Brand safety still high on CMO priority list: study

The majority of senior-level marketers remain worried that questionable content will affect their brand.

A new survey of top-level CMOs suggests they remain thoroughly concerned about their ads ending up next to questionable content, even as programmatic buying continues to grow.

The majority of those polled – 72% – said they are worried about the integrity of their brands being negatively affected by putting control of their ad placement in the hands of algorithms.

Another 43% say they have have already seen “some type of problem” with where their ads were served, and 22% of those polled say they can point to specific examples of their ad materials being connected to “inappropriate” online content. Just over one third – 37% – have pulled or are planning to pull ads due to questionable adjacency.

The CMO Council, working with Dow Jones, conducted the survey of 316 senior brand marketers globally this past summer, a season of concern for programmatic media buyers who saw headlines about ads appearing around racist and hateful content on YouTube, and Facebook dealing with inappropriate, machine-generated targeting categories such as “jew haters.”

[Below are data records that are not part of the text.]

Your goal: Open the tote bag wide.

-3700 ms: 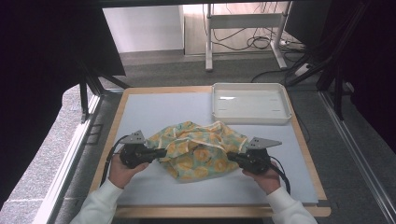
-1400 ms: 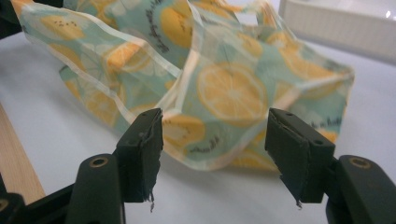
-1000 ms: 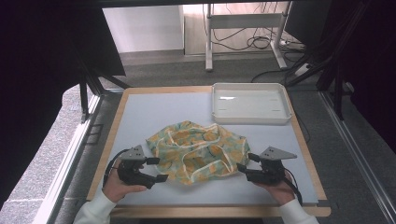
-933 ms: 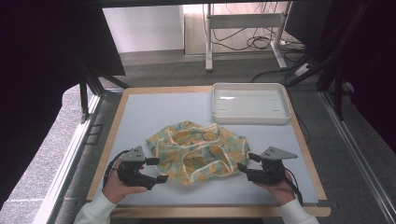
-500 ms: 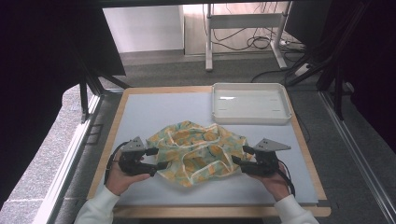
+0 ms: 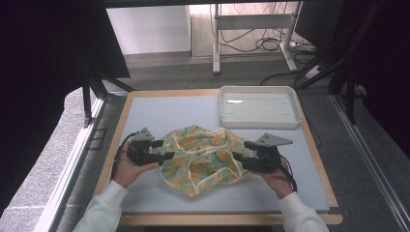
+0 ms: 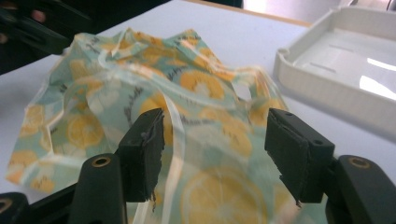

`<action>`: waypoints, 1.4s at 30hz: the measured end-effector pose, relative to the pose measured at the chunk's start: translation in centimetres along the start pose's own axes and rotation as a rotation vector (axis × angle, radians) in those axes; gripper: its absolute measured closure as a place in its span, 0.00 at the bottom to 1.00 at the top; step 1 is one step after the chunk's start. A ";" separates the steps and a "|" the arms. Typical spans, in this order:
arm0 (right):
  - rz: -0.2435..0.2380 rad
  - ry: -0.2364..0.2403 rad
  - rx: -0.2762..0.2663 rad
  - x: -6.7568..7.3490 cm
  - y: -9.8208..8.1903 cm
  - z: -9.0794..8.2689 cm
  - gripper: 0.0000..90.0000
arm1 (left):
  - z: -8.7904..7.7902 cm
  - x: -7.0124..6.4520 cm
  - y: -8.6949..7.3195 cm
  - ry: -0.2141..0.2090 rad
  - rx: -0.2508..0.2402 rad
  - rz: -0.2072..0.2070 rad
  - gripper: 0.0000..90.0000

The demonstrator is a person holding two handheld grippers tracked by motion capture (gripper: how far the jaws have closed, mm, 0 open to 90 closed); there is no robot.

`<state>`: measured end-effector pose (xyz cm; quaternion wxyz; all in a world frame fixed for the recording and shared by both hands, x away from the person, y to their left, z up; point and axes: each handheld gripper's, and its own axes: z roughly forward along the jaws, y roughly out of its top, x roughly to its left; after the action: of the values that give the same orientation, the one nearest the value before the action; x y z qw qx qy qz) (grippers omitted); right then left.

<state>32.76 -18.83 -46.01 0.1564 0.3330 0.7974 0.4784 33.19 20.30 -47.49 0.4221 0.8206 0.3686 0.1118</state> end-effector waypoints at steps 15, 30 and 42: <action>0.048 0.001 -0.043 -0.9 1.0 0.1 0.42 | 2.2 -2.3 1.5 -0.108 0.095 0.133 0.44; 0.080 0.000 -0.042 -1.4 0.7 -0.2 0.43 | 3.9 -2.8 0.7 -0.123 0.152 0.163 0.98; 0.070 0.022 -0.015 -1.3 0.5 0.3 0.44 | 2.9 -2.6 1.0 -0.156 0.079 0.122 1.00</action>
<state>34.06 -19.30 -45.78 0.1333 0.3541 0.7833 0.4933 33.33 16.32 -48.21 0.4091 0.8639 0.2881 0.0584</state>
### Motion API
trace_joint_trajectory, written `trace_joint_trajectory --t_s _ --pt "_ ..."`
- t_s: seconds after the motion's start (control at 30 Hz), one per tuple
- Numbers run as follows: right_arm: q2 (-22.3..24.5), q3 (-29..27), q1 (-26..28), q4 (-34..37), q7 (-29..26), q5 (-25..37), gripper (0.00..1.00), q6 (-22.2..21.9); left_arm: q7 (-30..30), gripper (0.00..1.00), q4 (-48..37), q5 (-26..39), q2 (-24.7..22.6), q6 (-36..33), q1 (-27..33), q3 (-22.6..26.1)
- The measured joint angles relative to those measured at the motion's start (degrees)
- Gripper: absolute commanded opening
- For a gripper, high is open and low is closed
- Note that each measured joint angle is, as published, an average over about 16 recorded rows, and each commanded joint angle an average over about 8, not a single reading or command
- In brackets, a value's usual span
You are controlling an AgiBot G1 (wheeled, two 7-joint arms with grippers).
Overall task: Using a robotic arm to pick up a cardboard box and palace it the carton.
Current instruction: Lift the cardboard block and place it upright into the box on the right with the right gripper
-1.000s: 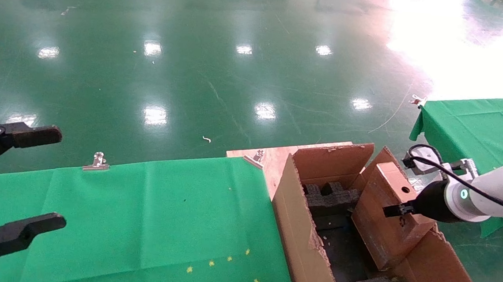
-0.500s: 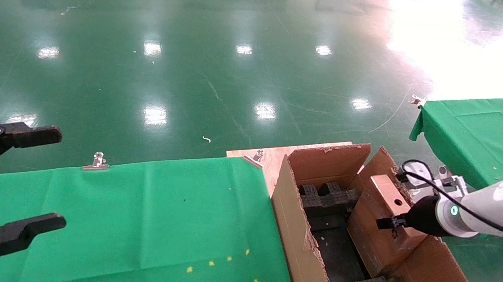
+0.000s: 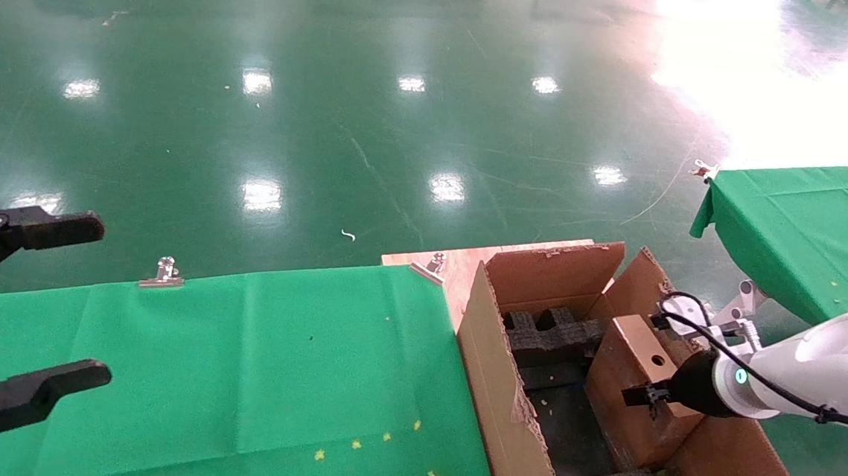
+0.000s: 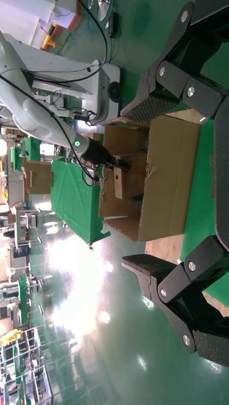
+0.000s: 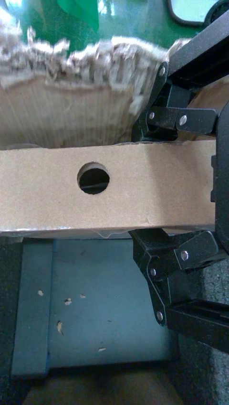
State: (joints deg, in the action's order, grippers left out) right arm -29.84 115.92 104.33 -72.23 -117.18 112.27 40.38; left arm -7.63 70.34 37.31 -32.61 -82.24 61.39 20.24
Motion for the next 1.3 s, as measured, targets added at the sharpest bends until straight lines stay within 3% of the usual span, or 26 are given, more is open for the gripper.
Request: trace_joint_trajectory --t_s 0.47,0.5,0.53,0.7,0.77,1.3 --pt "-2.62 0.68 -4.31 5.47 4.67 -5.82 0.02 -2.4 0.0 1.0 0.0 0.0 0.0 0.0 0.0 0.0" --pt "-2.77 0.7 -4.54 5.78 5.0 -6.26 0.06 -2.46 0.0 1.0 0.0 0.0 0.0 0.0 0.0 0.0" --pt "-2.9 0.72 -4.76 6.05 5.3 -6.65 0.17 -2.52 0.0 1.0 0.0 0.0 0.0 0.0 0.0 0.0" --pt "-3.43 0.78 -5.56 7.1 6.45 -8.2 0.79 -2.66 0.0 1.0 -0.01 -0.01 0.0 0.01 -0.01 0.0" --pt "-3.54 0.79 -5.72 7.31 6.7 -8.55 0.98 -2.66 0.0 1.0 -0.01 -0.01 0.0 0.01 -0.01 0.0" --pt "-3.3 0.56 -4.69 6.79 6.99 -8.36 1.0 -2.16 0.01 1.0 -0.02 -0.01 0.0 0.01 -0.02 -0.01"
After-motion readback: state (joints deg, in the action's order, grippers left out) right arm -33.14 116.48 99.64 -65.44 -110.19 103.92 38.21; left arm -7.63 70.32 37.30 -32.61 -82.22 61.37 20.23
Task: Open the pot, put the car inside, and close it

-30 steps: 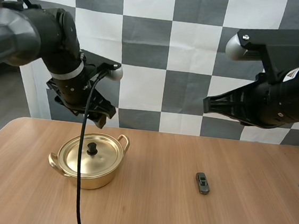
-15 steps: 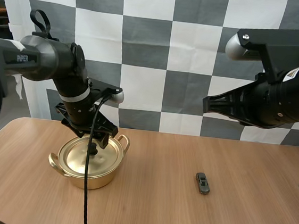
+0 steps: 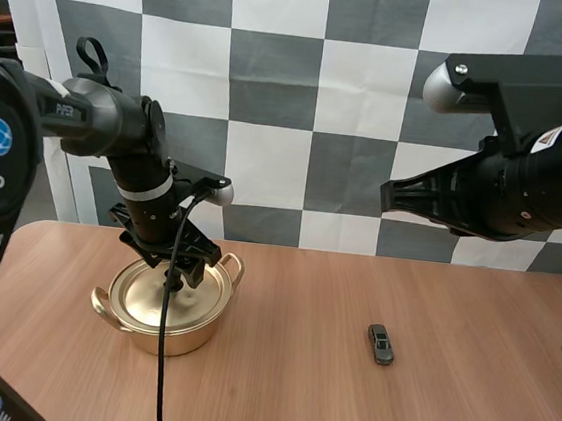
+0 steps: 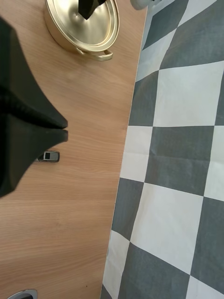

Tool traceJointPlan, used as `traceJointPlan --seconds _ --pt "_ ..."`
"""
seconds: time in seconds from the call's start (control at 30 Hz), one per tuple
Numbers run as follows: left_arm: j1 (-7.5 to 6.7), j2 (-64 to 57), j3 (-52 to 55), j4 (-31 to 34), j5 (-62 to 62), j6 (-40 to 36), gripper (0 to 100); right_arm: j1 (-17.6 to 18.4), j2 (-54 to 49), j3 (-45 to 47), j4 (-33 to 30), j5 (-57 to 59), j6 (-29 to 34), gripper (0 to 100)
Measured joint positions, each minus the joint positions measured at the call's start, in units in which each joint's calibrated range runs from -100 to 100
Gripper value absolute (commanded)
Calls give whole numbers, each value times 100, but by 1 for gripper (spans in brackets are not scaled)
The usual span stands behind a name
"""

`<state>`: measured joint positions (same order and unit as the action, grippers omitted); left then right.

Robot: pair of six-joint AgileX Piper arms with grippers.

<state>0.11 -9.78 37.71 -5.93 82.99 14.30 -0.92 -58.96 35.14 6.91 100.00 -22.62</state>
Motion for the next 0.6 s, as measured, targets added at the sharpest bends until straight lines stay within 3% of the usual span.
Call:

When asked where responsibility for ensuring online brand safety lay, 67% responded that media agencies should be accountable to “secure programmatic trust.” However, only half of respondents said they were working with their agencies to develop ad-buying guidelines to deal with brand safety issues.

The report’s authors point to research by DentsuAegis and eMarketer to show programmatic buying remains a poweful force online, saying US$563 billion is spent annually online, with approximately 80% of that spend being made programmatically.